* Problem statement:
The entries are to be output once more, word for word.

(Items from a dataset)
-------------------------

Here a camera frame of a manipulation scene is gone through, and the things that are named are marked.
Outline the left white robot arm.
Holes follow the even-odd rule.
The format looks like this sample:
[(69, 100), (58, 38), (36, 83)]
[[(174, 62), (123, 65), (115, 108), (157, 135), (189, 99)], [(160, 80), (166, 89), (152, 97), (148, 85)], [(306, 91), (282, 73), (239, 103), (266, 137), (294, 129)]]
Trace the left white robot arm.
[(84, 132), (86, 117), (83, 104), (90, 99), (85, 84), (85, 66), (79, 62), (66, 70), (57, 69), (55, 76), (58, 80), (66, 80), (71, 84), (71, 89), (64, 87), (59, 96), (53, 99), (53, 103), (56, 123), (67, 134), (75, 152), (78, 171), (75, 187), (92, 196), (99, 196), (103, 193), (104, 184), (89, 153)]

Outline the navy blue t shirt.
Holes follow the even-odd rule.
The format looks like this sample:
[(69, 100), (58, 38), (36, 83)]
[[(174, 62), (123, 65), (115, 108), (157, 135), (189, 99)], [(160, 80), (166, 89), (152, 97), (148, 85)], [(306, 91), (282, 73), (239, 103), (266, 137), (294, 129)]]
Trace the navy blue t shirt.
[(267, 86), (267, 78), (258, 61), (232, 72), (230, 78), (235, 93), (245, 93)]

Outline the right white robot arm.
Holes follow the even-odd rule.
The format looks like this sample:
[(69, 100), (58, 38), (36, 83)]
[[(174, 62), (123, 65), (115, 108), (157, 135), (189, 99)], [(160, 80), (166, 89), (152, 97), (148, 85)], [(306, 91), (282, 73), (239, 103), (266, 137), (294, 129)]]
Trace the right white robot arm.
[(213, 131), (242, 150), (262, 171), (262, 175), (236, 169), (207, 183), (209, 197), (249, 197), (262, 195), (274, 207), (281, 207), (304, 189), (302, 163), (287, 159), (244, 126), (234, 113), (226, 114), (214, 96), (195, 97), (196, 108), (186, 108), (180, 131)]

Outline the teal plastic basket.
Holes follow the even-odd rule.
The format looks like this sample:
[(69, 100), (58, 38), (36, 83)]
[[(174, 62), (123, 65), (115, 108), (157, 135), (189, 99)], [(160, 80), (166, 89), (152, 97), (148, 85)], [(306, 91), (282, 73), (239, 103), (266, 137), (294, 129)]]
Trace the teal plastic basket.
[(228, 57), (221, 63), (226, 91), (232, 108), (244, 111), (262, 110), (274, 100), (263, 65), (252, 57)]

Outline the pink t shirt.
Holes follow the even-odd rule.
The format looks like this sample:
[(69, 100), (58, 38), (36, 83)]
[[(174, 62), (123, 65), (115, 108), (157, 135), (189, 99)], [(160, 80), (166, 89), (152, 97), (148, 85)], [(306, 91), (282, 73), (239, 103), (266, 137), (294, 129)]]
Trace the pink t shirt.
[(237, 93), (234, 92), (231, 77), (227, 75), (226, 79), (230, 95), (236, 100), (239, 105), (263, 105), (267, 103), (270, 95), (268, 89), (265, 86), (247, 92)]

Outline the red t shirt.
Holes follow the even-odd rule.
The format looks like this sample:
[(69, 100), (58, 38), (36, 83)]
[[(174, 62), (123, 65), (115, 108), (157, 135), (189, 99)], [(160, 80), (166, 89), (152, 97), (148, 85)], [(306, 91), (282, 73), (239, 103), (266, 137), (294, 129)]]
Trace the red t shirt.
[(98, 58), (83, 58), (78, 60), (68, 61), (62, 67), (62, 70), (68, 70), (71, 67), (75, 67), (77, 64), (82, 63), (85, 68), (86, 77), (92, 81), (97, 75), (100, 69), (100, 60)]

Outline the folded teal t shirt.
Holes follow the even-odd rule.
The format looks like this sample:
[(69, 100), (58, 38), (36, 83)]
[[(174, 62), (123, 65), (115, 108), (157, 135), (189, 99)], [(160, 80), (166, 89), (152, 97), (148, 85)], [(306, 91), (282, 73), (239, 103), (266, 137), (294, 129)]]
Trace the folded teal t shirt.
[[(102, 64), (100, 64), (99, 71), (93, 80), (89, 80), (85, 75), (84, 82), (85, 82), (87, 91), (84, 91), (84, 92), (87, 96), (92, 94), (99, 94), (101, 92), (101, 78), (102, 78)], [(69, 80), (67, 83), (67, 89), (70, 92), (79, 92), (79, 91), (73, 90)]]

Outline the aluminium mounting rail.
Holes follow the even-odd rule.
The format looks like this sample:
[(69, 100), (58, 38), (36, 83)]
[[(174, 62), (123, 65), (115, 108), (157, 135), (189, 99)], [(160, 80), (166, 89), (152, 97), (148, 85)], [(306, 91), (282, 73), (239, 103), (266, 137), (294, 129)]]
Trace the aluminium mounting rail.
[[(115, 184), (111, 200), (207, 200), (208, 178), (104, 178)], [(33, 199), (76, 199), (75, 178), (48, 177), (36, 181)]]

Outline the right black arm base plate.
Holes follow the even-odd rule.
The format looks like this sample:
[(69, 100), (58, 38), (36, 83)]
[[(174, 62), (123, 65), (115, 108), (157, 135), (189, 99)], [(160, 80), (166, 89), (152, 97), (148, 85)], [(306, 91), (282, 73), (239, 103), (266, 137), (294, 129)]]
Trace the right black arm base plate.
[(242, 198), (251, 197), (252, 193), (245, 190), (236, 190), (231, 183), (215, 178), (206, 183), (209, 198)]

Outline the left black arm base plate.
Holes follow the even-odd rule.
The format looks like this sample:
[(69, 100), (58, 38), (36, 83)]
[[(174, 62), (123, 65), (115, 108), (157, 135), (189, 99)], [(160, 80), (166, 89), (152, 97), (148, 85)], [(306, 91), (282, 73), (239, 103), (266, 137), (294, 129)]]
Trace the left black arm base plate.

-------------------------

* Finished task:
Here a camera frame of a manipulation scene is gone through, and the things that are named are marked.
Outline the left white robot arm.
Holes follow the even-odd rule.
The format looks like this sample:
[(69, 100), (58, 38), (36, 83)]
[[(174, 62), (123, 65), (115, 108), (157, 135), (189, 99)], [(160, 80), (166, 89), (152, 97), (148, 85)], [(306, 91), (282, 73), (239, 103), (266, 137), (294, 129)]]
Trace the left white robot arm.
[(84, 132), (86, 117), (83, 104), (90, 99), (85, 84), (85, 66), (79, 62), (66, 70), (57, 69), (55, 76), (58, 80), (66, 80), (71, 84), (71, 89), (64, 87), (59, 96), (53, 99), (53, 103), (56, 123), (67, 134), (75, 152), (78, 171), (75, 187), (92, 196), (99, 196), (103, 193), (104, 184), (89, 153)]

Outline the navy blue t shirt.
Holes follow the even-odd rule.
The format looks like this sample:
[(69, 100), (58, 38), (36, 83)]
[[(174, 62), (123, 65), (115, 108), (157, 135), (189, 99)], [(160, 80), (166, 89), (152, 97), (148, 85)], [(306, 91), (282, 73), (239, 103), (266, 137), (294, 129)]]
Trace the navy blue t shirt.
[(267, 86), (267, 78), (258, 61), (232, 72), (230, 78), (235, 93), (245, 93)]

Outline the right white robot arm.
Holes follow the even-odd rule.
The format looks like this sample:
[(69, 100), (58, 38), (36, 83)]
[[(174, 62), (123, 65), (115, 108), (157, 135), (189, 99)], [(160, 80), (166, 89), (152, 97), (148, 85)], [(306, 91), (282, 73), (239, 103), (266, 137), (294, 129)]]
Trace the right white robot arm.
[(213, 131), (242, 150), (262, 171), (262, 175), (236, 169), (207, 183), (209, 197), (249, 197), (262, 195), (274, 207), (281, 207), (304, 189), (302, 163), (287, 159), (244, 126), (234, 113), (226, 114), (214, 96), (195, 97), (196, 108), (186, 108), (180, 131)]

Outline the teal plastic basket.
Holes follow the even-odd rule.
The format looks like this sample:
[(69, 100), (58, 38), (36, 83)]
[[(174, 62), (123, 65), (115, 108), (157, 135), (189, 99)], [(160, 80), (166, 89), (152, 97), (148, 85)], [(306, 91), (282, 73), (239, 103), (266, 137), (294, 129)]]
Trace the teal plastic basket.
[(228, 57), (221, 63), (226, 91), (232, 108), (244, 111), (262, 110), (274, 100), (263, 65), (252, 57)]

Outline the pink t shirt.
Holes follow the even-odd rule.
The format looks like this sample:
[(69, 100), (58, 38), (36, 83)]
[[(174, 62), (123, 65), (115, 108), (157, 135), (189, 99)], [(160, 80), (166, 89), (152, 97), (148, 85)], [(306, 91), (282, 73), (239, 103), (266, 137), (294, 129)]]
Trace the pink t shirt.
[(237, 93), (234, 92), (231, 77), (227, 75), (226, 79), (230, 95), (236, 100), (239, 105), (263, 105), (267, 103), (270, 95), (268, 89), (265, 86), (247, 92)]

Outline the red t shirt.
Holes follow the even-odd rule.
The format looks like this sample:
[(69, 100), (58, 38), (36, 83)]
[[(174, 62), (123, 65), (115, 108), (157, 135), (189, 99)], [(160, 80), (166, 89), (152, 97), (148, 85)], [(306, 91), (282, 73), (239, 103), (266, 137), (294, 129)]]
Trace the red t shirt.
[(98, 58), (83, 58), (78, 60), (68, 61), (62, 67), (62, 70), (68, 70), (71, 67), (75, 67), (77, 64), (82, 63), (85, 68), (86, 77), (92, 81), (97, 75), (100, 69), (100, 60)]

Outline the folded teal t shirt.
Holes follow the even-odd rule.
The format looks like this sample:
[(69, 100), (58, 38), (36, 83)]
[[(174, 62), (123, 65), (115, 108), (157, 135), (189, 99)], [(160, 80), (166, 89), (152, 97), (148, 85)], [(306, 91), (282, 73), (239, 103), (266, 137), (294, 129)]]
Trace the folded teal t shirt.
[[(102, 64), (100, 64), (99, 71), (93, 80), (89, 80), (85, 75), (84, 82), (85, 82), (87, 91), (84, 91), (84, 92), (87, 96), (92, 94), (99, 94), (101, 92), (101, 78), (102, 78)], [(69, 80), (67, 83), (67, 89), (70, 92), (79, 92), (79, 91), (73, 90)]]

Outline the aluminium mounting rail.
Holes follow the even-odd rule.
The format looks like this sample:
[(69, 100), (58, 38), (36, 83)]
[[(174, 62), (123, 65), (115, 108), (157, 135), (189, 99)], [(160, 80), (166, 89), (152, 97), (148, 85)], [(306, 91), (282, 73), (239, 103), (266, 137), (294, 129)]]
Trace the aluminium mounting rail.
[[(115, 184), (111, 200), (207, 200), (208, 178), (104, 178)], [(33, 199), (76, 199), (75, 178), (48, 177), (36, 181)]]

Outline the right black arm base plate.
Holes follow the even-odd rule.
The format looks like this sample:
[(69, 100), (58, 38), (36, 83)]
[[(174, 62), (123, 65), (115, 108), (157, 135), (189, 99)], [(160, 80), (166, 89), (152, 97), (148, 85)], [(306, 91), (282, 73), (239, 103), (266, 137), (294, 129)]]
Trace the right black arm base plate.
[(242, 198), (251, 197), (252, 193), (245, 190), (236, 190), (231, 183), (215, 178), (206, 183), (209, 198)]

Outline the left black arm base plate.
Holes follow the even-odd rule.
The format looks like this sample:
[(69, 100), (58, 38), (36, 83)]
[[(174, 62), (123, 65), (115, 108), (157, 135), (189, 99)], [(160, 80), (166, 89), (152, 97), (148, 85)], [(306, 91), (282, 73), (239, 103), (266, 137), (294, 129)]]
Trace the left black arm base plate.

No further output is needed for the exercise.